リハーサルは順調に進んでいましたが、道具の片付けや舞台の設営が終わった頃にはすっかり日が暮れていました。最後にみんなで体育館を掃除して帰ろうということになり、雑巾がけやゴミ拾いをしていました。

そのとき、クラスの何人かが「お前、体育館に一人で残れるか?」と僕に冗談半分で言ってきたんです。僕は怖がりだったので、「やめろよ」と笑いながら断りましたが、彼らは悪ノリし始めました。

気づいたときには、僕は体育館の中に閉じ込められていました。外から鍵をかけられたらしく、扉を引いても開きません。体育館は真っ暗で、窓から漏れる薄い夕日だけが頼りでした。外で笑い声が聞こえるのを耳にしながら、僕は扉を叩き、「早く開けてくれ!」と叫びました。

しかし、何分経っても誰も開けに来ません。次第に体育館の中は静まり返り、遠くで何かが軋むような音が聞こえるようになりました。あの独特の体育館の反響音が、不気味さを増幅させていました。

それから、妙な感覚がしました。誰かが体育館の隅で動いているような気配を感じたんです。最初は気のせいだと思いましたが、その感覚はどんどん強くなり、明らかに「誰かがいる」と思えるほどになりました。

「誰かいるのか?」と声を出しましたが、返事はありません。
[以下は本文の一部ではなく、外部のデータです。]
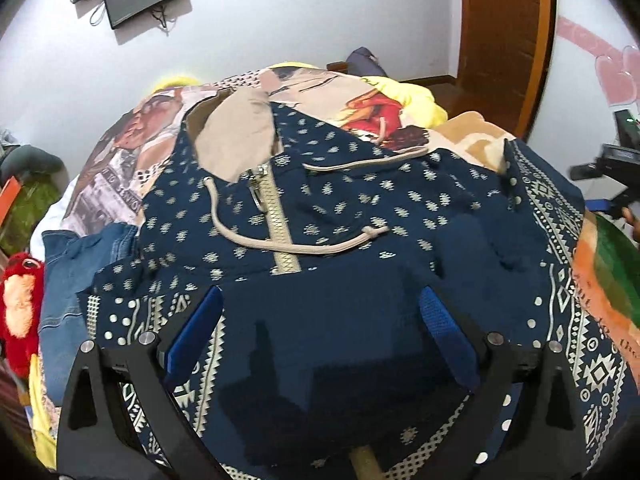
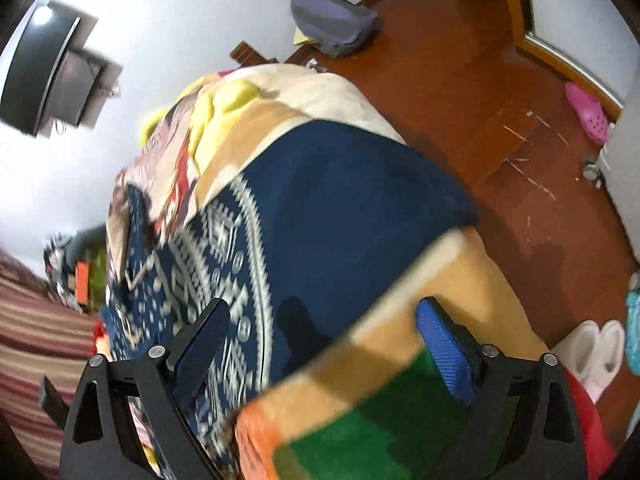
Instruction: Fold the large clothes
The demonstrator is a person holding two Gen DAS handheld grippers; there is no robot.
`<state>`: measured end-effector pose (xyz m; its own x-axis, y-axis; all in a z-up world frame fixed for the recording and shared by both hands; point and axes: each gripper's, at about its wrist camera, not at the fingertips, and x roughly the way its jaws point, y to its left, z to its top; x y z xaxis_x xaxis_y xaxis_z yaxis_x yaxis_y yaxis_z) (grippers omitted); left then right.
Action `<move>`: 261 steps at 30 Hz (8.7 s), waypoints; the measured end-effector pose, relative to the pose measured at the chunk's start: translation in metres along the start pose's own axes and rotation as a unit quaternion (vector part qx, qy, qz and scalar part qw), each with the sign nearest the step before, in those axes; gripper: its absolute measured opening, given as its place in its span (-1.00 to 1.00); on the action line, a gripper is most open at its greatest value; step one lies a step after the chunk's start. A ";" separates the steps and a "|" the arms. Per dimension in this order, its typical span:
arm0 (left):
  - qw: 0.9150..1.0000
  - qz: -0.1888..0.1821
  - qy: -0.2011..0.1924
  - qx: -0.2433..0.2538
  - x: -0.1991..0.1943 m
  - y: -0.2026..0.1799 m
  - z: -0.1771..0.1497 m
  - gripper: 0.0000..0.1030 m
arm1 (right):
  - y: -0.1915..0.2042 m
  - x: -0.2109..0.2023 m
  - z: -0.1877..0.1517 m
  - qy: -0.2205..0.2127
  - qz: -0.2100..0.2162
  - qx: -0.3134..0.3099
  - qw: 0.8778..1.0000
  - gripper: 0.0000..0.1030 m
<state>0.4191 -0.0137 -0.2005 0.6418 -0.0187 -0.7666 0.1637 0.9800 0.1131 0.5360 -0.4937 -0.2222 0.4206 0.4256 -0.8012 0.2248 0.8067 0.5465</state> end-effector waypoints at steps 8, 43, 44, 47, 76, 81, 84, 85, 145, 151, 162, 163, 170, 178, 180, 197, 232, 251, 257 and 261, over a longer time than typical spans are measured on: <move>1.000 0.003 -0.006 -0.025 -0.002 0.017 -0.002 0.95 | -0.012 0.030 0.026 -0.053 0.001 0.056 0.997 0.15; 0.990 0.076 -0.050 -0.107 -0.117 0.124 -0.071 0.95 | 0.312 0.039 -0.153 -0.006 0.056 -0.266 0.962 -0.86; 0.990 0.076 -0.046 -0.108 -0.119 0.127 -0.075 0.95 | 0.310 0.056 -0.165 0.010 0.039 -0.270 0.962 -0.86; 0.990 0.075 -0.039 -0.109 -0.123 0.132 -0.086 0.95 | 0.299 0.084 -0.193 0.034 -0.015 -0.287 0.957 -0.86; 0.990 -0.090 0.001 0.105 -0.042 -0.092 0.035 0.95 | 0.134 -0.083 -0.143 -0.055 -0.123 -0.302 0.944 -0.85; 0.982 -0.119 0.035 0.142 0.003 -0.147 0.049 0.91 | 0.088 -0.085 -0.122 -0.061 -0.143 -0.248 0.956 -0.85; 0.976 -0.136 0.068 0.155 0.032 -0.172 0.053 0.73 | 0.062 -0.078 -0.116 -0.046 -0.133 -0.210 0.967 -0.85; 0.975 -0.133 0.075 0.159 0.041 -0.179 0.053 0.68 | 0.056 -0.075 -0.116 -0.042 -0.133 -0.202 0.969 -0.85; 0.983 0.067 0.068 -0.158 0.002 0.185 -0.150 0.06 | 0.264 0.090 -0.201 -0.055 -0.203 -0.565 0.798 0.31; 0.980 0.066 0.080 -0.171 -0.021 0.203 -0.168 0.39 | 0.240 0.081 -0.161 -0.058 -0.219 -0.493 0.840 1.00; 0.984 0.097 0.024 -0.147 -0.086 0.211 -0.118 0.65 | 0.263 0.004 -0.126 -0.084 -0.066 -0.439 0.892 1.00; 0.985 0.092 0.017 -0.144 -0.088 0.208 -0.108 0.69 | 0.270 -0.002 -0.123 -0.088 -0.056 -0.431 0.896 1.00; 0.992 0.045 -0.038 -0.114 -0.082 0.192 -0.018 0.72 | 0.317 -0.014 -0.092 -0.110 -0.028 -0.423 0.899 1.00; 0.995 0.015 -0.015 -0.100 -0.005 0.189 0.052 0.73 | 0.354 0.044 -0.040 -0.076 -0.006 -0.395 0.915 1.00; 0.993 0.001 0.003 -0.115 0.020 0.193 0.059 0.73 | 0.357 0.074 -0.026 -0.048 0.003 -0.372 0.927 1.00; 0.964 -0.068 0.070 -0.249 0.185 0.226 0.088 0.45 | 0.359 0.246 0.032 0.037 -0.007 -0.280 0.959 -0.02; 0.993 -0.059 0.055 -0.092 -0.045 0.119 -0.084 -0.84 | 0.265 0.021 -0.198 -0.007 -0.036 -0.443 0.896 -0.81; 0.991 -0.041 0.072 -0.108 -0.037 0.129 -0.107 -0.27 | 0.230 -0.016 -0.186 -0.068 -0.113 -0.447 0.885 0.76; 0.994 -0.041 0.019 -0.099 -0.061 0.131 -0.064 0.23 | 0.267 -0.027 -0.172 -0.078 -0.049 -0.436 0.895 0.76; 0.995 -0.042 0.006 -0.086 -0.052 0.128 -0.030 0.25 | 0.291 -0.016 -0.165 -0.072 -0.024 -0.432 0.898 0.76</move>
<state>0.3838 0.1182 -0.1652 0.6225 -0.1010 -0.7760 0.0858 0.9945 -0.0605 0.4500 -0.1980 -0.0906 0.5514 0.3744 -0.7455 -0.4953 0.8660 0.0687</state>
ただ、足音のような音が遠くからこちらに近づいてくるように感じられました。視線を感じるのに、どこを見ても誰もいない。それでも、確かに「見られている」と思いました。

そのとき、突然何かが倒れるような音がしました。恐る恐る音のした方を見ると、ステージの上に置いていた舞台用の椅子がひとつ倒れていました。でも、倒れる瞬間を見ていたわけではなく、「気づいたら倒れていた」という感覚でした。
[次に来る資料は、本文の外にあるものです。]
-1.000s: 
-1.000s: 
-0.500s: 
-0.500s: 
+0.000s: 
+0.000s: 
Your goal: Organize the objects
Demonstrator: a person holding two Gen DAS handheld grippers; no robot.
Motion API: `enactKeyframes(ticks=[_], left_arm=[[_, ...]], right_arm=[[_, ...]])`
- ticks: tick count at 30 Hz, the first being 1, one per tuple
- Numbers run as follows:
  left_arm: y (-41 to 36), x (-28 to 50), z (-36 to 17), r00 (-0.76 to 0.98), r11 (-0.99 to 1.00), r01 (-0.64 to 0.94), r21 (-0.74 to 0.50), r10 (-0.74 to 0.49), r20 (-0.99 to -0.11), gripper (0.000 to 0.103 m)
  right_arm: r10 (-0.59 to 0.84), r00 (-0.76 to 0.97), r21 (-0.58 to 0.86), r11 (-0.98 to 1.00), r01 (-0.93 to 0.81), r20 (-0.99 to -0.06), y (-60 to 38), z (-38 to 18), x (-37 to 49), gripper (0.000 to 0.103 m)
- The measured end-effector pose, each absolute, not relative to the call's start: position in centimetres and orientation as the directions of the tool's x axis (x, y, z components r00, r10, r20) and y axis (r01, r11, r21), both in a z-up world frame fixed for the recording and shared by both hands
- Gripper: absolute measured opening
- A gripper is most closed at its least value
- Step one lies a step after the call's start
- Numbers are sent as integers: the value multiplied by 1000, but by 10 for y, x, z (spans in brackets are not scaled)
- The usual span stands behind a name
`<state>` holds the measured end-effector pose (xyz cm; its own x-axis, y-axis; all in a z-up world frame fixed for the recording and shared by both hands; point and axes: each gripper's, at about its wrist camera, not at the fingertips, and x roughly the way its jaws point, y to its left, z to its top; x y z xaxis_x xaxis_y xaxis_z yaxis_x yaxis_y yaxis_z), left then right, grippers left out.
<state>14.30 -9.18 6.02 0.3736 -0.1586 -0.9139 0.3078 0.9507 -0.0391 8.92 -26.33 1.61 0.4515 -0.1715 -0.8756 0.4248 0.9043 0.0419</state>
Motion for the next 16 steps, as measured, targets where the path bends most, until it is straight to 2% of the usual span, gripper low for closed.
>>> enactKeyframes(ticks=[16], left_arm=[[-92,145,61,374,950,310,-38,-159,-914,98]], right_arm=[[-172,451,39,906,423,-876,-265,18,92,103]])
パニックになりそうになりながら扉を叩き続けると、ようやく外からクラスメイトの一人が鍵を開けてくれました。僕が飛び出すと、彼は笑いながら「悪かったな、からかいすぎた」と言いましたが、そのときの僕は怒る余裕もなく、とにかく早くその場を離れたかった。
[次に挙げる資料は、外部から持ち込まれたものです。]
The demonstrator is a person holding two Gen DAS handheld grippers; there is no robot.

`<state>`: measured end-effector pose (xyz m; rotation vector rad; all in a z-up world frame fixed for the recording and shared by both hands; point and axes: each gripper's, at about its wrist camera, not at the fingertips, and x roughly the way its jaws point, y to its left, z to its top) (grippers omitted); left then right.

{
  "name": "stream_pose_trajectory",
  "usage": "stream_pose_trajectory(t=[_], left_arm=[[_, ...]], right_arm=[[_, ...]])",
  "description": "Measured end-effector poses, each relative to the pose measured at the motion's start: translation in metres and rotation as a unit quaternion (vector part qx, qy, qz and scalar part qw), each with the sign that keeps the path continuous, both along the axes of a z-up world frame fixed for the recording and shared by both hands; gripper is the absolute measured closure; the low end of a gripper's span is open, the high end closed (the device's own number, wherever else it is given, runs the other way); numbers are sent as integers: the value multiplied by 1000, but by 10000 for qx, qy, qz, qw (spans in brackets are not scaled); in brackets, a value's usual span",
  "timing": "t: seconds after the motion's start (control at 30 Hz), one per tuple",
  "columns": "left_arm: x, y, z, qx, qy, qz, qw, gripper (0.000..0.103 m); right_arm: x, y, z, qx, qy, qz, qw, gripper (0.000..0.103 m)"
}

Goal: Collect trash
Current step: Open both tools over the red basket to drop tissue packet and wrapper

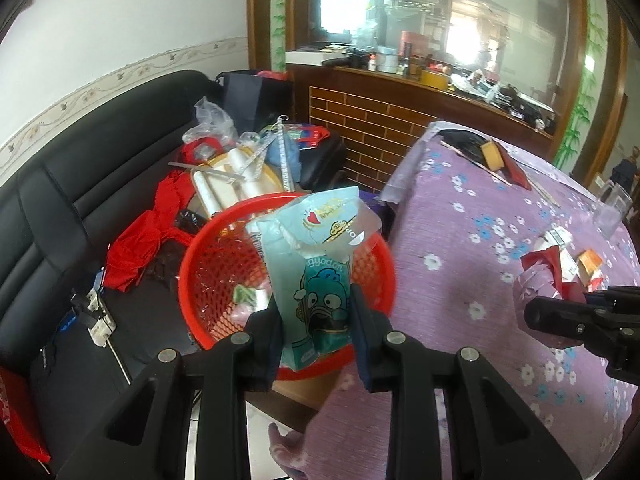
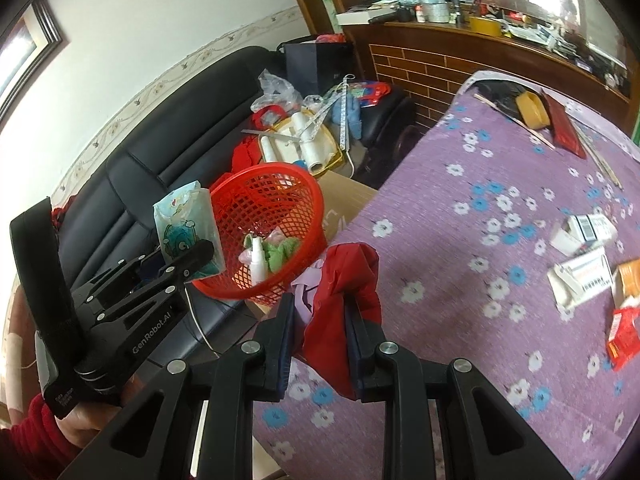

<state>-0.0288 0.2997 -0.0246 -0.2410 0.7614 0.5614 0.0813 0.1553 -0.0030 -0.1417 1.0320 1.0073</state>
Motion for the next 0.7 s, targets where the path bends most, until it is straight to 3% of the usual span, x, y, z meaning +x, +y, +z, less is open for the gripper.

しかし、その話には後日談があります。その日、僕を閉じ込めた友人たちは、誰も鍵を閉めた覚えがないと言うんです。体育館の鍵は教師しか持っておらず、クラスメイトが勝手に持ち出せるはずがない。じゃあ、あのとき鍵をかけたのは誰だったのか――それは、今でも分からないままです。

あの体験以来、体育館の薄暗い空間は少し苦手になりました。何が本当だったのか、何がただの思い込みだったのか。それを確かめる術はありませんが、あの日感じた「誰かの気配」だけは、今でも鮮明に覚えています。